According to a statement issued by the Head of Tiktok, Nikhil Gandhi, the Press Statement was only an interim order by the GoI; and the representatives of the application developers have been invited for an opportunity to respond and submit clarifications to the concerned government stakeholders. This essentially implies that the Press Statement was merely an interim order, and that the ban is yet to be effectuated by way of issuing a legal order in compliance with the procedure enshrined under Section 69A and the IT Rules.
If at all a legal order is issued under Section 69A and the IT Rules, specific directions would have to be given to the Internet Service Providers (hereinafter ‘ISP’), the application developers, and Google Playstore/AppStore before the order is implemented. Such is a lengthy process and would take considerable amount of time to take effect.
III. PROBLEMS FOR THE PUBLIC
Though the Press Statement might have been made as a retaliatory action against attacks by China, it will have negative impacts on the general public of India as well. Thousands, if not lakhs, of Indians had monetized the applications – meaning that they received monetary gains out of the banned applications – and if these applications were to be effectively banned from usage, they would suffer from the monetary repercussions of such ban.
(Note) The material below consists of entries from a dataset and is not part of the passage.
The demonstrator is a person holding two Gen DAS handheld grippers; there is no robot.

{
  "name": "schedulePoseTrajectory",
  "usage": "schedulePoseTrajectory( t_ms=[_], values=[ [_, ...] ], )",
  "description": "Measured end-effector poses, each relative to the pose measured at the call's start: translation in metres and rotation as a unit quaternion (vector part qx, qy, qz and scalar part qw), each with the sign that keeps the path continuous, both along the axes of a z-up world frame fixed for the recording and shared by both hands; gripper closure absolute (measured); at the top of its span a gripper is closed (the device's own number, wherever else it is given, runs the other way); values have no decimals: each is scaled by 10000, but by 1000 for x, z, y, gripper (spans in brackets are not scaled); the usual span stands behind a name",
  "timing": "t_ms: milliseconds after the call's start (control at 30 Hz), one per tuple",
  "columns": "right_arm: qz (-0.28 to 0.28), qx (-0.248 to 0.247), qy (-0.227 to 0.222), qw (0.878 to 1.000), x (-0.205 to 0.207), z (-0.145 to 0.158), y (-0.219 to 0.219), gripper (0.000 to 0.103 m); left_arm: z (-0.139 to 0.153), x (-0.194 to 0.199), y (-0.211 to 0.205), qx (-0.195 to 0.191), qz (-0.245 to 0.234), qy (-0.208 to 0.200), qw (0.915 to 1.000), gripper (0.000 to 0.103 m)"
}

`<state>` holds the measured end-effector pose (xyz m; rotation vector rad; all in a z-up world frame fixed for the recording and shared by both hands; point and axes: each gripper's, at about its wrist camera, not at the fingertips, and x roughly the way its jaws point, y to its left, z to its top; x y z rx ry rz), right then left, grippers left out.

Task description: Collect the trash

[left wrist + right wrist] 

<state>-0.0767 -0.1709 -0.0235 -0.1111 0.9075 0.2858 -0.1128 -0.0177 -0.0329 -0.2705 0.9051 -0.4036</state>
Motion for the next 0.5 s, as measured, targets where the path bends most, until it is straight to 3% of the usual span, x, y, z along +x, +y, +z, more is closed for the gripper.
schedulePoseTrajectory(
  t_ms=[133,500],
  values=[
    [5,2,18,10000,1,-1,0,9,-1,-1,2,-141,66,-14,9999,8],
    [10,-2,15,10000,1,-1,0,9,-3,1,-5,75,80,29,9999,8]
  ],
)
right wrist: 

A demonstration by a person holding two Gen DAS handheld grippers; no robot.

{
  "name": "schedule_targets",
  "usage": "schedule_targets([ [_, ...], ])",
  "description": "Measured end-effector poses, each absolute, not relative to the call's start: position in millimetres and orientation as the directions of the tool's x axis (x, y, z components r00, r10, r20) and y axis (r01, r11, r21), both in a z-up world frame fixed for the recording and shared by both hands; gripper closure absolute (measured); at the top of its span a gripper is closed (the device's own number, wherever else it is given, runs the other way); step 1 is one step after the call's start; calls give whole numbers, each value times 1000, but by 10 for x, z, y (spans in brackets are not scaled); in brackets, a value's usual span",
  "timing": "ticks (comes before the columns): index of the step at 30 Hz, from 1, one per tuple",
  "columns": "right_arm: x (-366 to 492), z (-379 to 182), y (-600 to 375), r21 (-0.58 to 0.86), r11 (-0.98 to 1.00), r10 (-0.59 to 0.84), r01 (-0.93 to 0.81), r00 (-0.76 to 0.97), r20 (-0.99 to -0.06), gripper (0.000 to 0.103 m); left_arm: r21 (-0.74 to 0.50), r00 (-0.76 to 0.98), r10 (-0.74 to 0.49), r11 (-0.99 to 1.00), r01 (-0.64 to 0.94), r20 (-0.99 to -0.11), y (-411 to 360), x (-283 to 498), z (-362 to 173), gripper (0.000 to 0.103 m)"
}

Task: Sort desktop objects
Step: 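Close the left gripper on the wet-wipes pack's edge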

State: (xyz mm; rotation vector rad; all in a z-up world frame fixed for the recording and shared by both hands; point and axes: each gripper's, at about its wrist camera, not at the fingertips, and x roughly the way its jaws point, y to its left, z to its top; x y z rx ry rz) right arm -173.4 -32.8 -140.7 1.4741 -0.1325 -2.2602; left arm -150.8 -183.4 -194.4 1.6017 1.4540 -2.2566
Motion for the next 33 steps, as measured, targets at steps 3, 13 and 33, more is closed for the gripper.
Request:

Moreover, activists and influencers had also used certain applications as means of spreading awareness vis-à-vis citizen rights, socio-political or legal issues, and banning such mediums would be detrimental to the public at large.
However, if the claims of breach of data security and information are legitimate and well-founded, usage of such applications would put the general public at major risk, and with the lack of an adequate Data Privacy Protection legislation, such concerns would have to be addressed and acted on in other ways, blanket ban being one of them.
Though a blanket ban might be a temporary solution for concerns of data security, better measures should be put in place in order to address these issues. Firstly, the long overdue and pending Protection of Data Privacy Bill (which has its own fallacies and concerns) should be put into gear and brought in as a legislation after recommended changes. Secondly, to ensure credibility and smooth functioning, data security and privacy may be achieved through regulatory processes which shall be beneficial both for the public as well as the GoI. And lastly, instead of going directly towards a blanket ban which is a radical and extreme move, subtler measures should be taken, which may include but not be limited to imposition of fines (for failing to comply to regulations), provision of directions by regulatory agencies and legislations, and finally, if all else, a blanket ban which, in essence, is absolute prohibition. All of the solutions can be envisaged in sufficient Data Privacy Protection laws if implemented and effectuated.
Though the Press Statement by MEIT and GoI has received polar opposite reactions, it is safe to say that it leans more towards being a façade order with no legal backing. This move by the GoI is bound to be challenged in a court of law, and knowing the present state of the judiciary, the matter is expected to be prolonged and remain undecided for years.